Prepare the dough and refrigerate for at least 30 minutes.
Heat a large, deep skillet over high medium-heat. Once hot add in butter (it should sizzle) and swirl the pan to coat with butter. Add in the apple slices, use a spatula to toss and coat. Cover and cook 2 to 3 minutes, stirring once halfway through.
Next add in lemon juice, vanilla, granulated sugar, cinnamon and salt. Stir to combine. Increase the heat to high, stirring often until the juices slightly thicken. About 1 to 2 minutes.
Immediately transfer the apple filling to a large, rimmed baking sheet. Spread out evenly and allow to cool.

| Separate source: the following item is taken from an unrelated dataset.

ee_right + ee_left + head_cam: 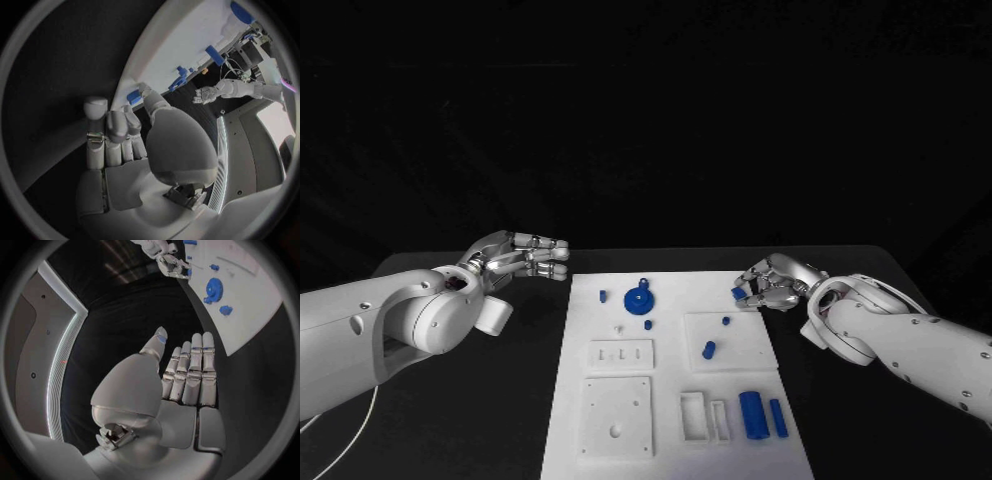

Meanwhile, on a floured surface, roll your pie crust out to roughly a 12 x 15 rectangle to fit a 9 x 13 x 1-inch jelly roll pan. Trim the over hang and fold the edges behind itself.
Chill the crust while preheating your oven to 400°.
Once your oven has preheated, pour the cooled apples into the chilled pie shell. Spread evenly with a spatula before scattering the oatmeal crumb topping over top.
Bake on the lowest rack of your preheated 400° oven for 20 minutes. Then reduce the oven temperature to 350°, rotate the pan and bake for 15 minutes. Rotate the pan once more and bake for an additional 15 minutes. Or until the filling is bubbling and the crum topping and crust is golden.
Remove and allow to cool before serving.
Serve drizzled with caramel sauce and scoops of vanilla ice cream.